In working with mask it also became very clear that everything is to be expressed externally, rather than internally. To share your actions with the audience, brings and invites them on the journey with you. The audience are the reason you are performing in the first place, to exclude them would take away the purpose of everything that is being done. When we look at the technique of de-construction, sharing actions with the audience becomes a lot simpler, and it becomes much easier to realise the moments in which to share this action. De-construction simply means to break down your actions, from one single movement to the next. This use of de-construction is essential and very useful, as for the performer, the use of tempo and rhythm will then become simplified, as you could alter/play from one action to the next. The use of de-construction also enables us to stop at specific points within the action, to share/clock what is being done with the audience. Finally, the use of de-constructing the action makes the visual communication to the audience a lot more simplified, and easier to read, allowing our audience to follow what is taking place on stage.

Tension states, are an important device to express the emotion and character of the performer. Working with character masks, different tension states may suit different faces, for example a high state of tension for an angry person, or a low state of tension for a tired or bored person. This use of tension demonstrates the feeling of the character. Throughout a performance, tension states can change, and one can play with the dynamics and transitions from one state to the next.
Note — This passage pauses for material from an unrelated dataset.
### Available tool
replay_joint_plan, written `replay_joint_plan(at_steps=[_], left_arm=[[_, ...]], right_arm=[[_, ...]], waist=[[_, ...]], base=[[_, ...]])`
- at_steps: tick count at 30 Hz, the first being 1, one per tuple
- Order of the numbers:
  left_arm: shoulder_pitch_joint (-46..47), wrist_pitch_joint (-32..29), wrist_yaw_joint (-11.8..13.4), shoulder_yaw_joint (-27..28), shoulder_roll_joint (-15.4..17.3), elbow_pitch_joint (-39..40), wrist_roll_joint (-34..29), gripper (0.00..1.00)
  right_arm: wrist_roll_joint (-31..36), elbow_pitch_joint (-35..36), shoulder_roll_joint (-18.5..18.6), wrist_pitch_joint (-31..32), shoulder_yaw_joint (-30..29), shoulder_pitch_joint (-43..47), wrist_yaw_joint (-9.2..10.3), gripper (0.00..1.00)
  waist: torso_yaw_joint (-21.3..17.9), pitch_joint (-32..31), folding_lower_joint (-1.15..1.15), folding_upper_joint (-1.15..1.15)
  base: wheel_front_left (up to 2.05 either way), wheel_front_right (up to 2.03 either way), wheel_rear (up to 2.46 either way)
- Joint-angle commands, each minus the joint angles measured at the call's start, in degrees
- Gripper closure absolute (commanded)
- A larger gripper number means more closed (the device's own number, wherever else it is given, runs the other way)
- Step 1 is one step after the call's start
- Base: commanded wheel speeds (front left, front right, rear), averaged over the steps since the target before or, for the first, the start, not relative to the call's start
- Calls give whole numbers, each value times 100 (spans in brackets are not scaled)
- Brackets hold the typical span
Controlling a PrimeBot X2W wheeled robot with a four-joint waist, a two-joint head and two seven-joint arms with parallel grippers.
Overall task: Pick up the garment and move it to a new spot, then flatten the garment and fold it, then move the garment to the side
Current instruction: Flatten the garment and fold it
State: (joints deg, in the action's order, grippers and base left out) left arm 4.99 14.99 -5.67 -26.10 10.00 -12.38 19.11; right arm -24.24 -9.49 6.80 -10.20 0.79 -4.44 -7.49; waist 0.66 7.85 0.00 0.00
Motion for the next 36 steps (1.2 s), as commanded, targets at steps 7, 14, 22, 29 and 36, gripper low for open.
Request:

In order to avoid a flat and mono-paced performance, one must address rhythm and tempo. Like with de-construction, ryhthm helps to break the performance down, with one beat to next. However, rhythm also builds a performance as we play with the dynamics of the tempo, between fast and slow. Tempo and rhythm can allow us to play with unpredictability in performance, to keep an audience engaged to see how the performance progresses. One may travel around the stage in beats of four counts, and then stop, once this rule becomes established with an audience, it is possible to then surprise them, by travelling on a beat of five counts perhaps.

When performing, a good actor will work with the overall performance and move in and out of major and minor, rather than remaining in just one or the other (unless you are performing in a solo show). Major and minor, simply means to be or not be the focus of the audience’s attention. One way in which a performer can move between major and minor would be their positioning on the stage, in composition to the other performers. If an ensemble of people were stage left, and one performer was stage right, the performer at stage right would most likely have focus. However, the ensemble may at times require to be in major, and there are other ways to achieve this. As with puppetry, where the focus (specifically eye contact) of all of the performers is placed onstage will determine where the audience consequently place their attention. Focus can be passed around through eye contact, if the one performer at stage right focused on the ensemble and the ensemble focused their attention outward, then the ensemble would take focus. Next, another way to play with major and minor, is via the use of movement and stillness. If everyone onstage is moving, but one person is still, the still person would most likely take focus. Alternatively, if one person is moving and everyone else was still, the person moving would most likely take focus. Major and minor is very much about the level of complicite an ensemble has with one another onstage, and how the dynamics of the space and focus are played with between them.

References:

– Lecoq, Jacques (1997). The Moving Body. London: Methuen

Working with Puppets

In working on puppetry, it has become apparent that there are many rules and techniques to follow in order to present a well crafted performance. Puppetry can be a theatrical device, or a theatrical form within itself. Many contemporary theatre companies such as Blind Summit, Wakka Wakka, and Kneehigh present full length work wholly within the field of puppetry and can keep an audience from an array of demographic engadged, for the duration.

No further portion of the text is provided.